Performance and production habits

SQLite is fast enough for most personal projects without any tuning at all. The work starts when a database stops being a tiny convenience file and becomes something your application depends on every day: queries need to stay quick, imports need to finish in seconds instead of minutes, backups need to be trustworthy, and connection handling needs to be boringly correct. This page is about those habits.

The production habits in this page fall into four groups: keep repeated reads fast, make bulk writes efficient, protect the data on disk, and recognise when SQLite is no longer the right operational shape.

Keep reads fast with earned indexes

Indexes were introduced earlier. The principle worth restating: index columns you frequently filter on (WHERE column = ?) or sort by (ORDER BY column); leave the rest alone. Each index speeds up reads but slows down writes a little (the database has to keep the index sorted as new rows arrive) and adds storage.

For the weather cache, the index choices come from the queries the cache actually runs:

The freshness check.

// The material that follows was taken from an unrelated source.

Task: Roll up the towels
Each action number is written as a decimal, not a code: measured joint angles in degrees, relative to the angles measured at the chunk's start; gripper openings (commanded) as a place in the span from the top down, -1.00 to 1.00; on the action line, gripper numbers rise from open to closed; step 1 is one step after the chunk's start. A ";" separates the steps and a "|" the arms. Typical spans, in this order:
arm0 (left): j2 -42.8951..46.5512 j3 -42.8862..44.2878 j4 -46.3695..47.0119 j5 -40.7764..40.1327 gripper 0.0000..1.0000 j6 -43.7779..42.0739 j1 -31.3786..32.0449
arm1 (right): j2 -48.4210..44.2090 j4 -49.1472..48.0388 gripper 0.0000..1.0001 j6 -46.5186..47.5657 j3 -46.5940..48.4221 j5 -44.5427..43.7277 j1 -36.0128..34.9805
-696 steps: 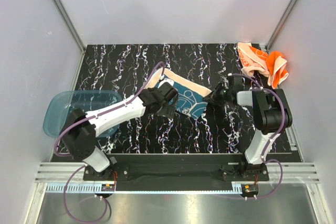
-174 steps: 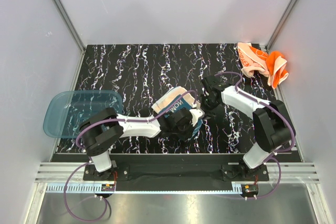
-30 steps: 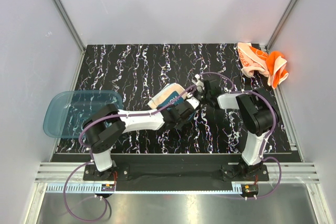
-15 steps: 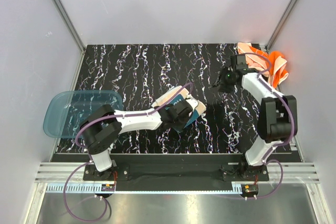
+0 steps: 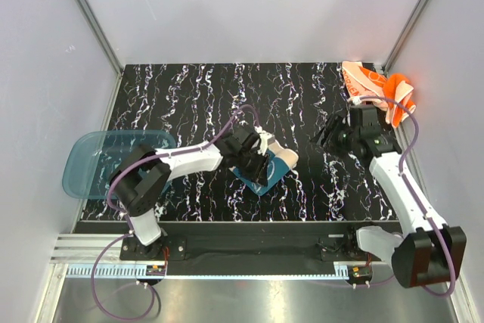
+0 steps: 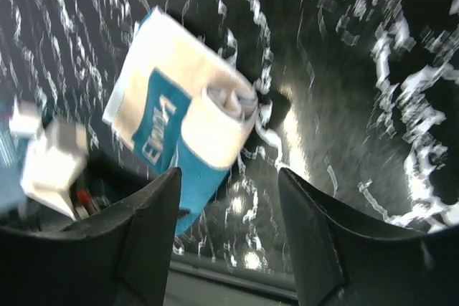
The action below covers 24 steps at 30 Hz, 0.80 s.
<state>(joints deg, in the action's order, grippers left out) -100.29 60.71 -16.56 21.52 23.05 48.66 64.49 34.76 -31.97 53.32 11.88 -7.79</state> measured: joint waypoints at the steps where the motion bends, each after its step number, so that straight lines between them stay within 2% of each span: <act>1: -0.33 0.24 -0.13 2.58 0.33 0.81 -0.83 | -1.16 -0.48 -0.30 -0.13 -1.77 1.16 -0.04; 6: -4.15 1.70 0.61 14.67 0.31 4.81 -4.74 | -5.20 -4.66 -0.31 -1.44 -9.88 8.00 -0.61; 12: -8.39 1.73 4.52 24.57 0.30 10.29 -8.28 | -4.70 -17.00 -0.26 -5.35 -17.00 14.88 -4.59; 18: -12.13 1.75 10.47 31.74 0.28 16.31 -10.32 | 1.42 -33.73 -0.08 -10.51 -21.44 20.11 -8.81; 19: -12.52 1.75 11.21 32.52 0.28 17.09 -10.67 | 2.97 -35.87 0.06 -10.95 -21.57 20.70 -9.01; 24: -13.99 1.75 13.68 35.65 0.27 19.85 -12.17 | 10.97 -43.67 0.18 -11.37 -20.85 22.45 -9.11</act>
<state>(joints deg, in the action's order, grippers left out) -114.28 62.46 -2.87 57.17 42.89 36.49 75.46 -8.91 -43.33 32.47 34.33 -16.91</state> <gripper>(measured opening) 0.363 0.428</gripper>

This wants (location, recorded_at DESC).
Daily averages. The same composite index helps SQLite find the relevant rows; it may still group those matched rows afterward because date(recorded_at) is an expression.
Other columns (conditions, humidity, wind_speed) are returned but not filtered or sorted on. No index needed.

SQL: freshness check

SELECT temperature, conditions, recorded_at
FROM weather_readings
WHERE location = ?
  AND recorded_at > datetime('now', '-1 hour')
ORDER BY recorded_at DESC
LIMIT 1;

SQL: daily averages

SELECT date(recorded_at), AVG(temperature)
FROM weather_readings
WHERE location = ?
  AND recorded_at >= date('now', '-7 days')
GROUP BY date(recorded_at);

One index, two queries served. That's the right ratio. Resist the temptation to "index just in case"; every column you index costs writes and storage forever for queries you might never run.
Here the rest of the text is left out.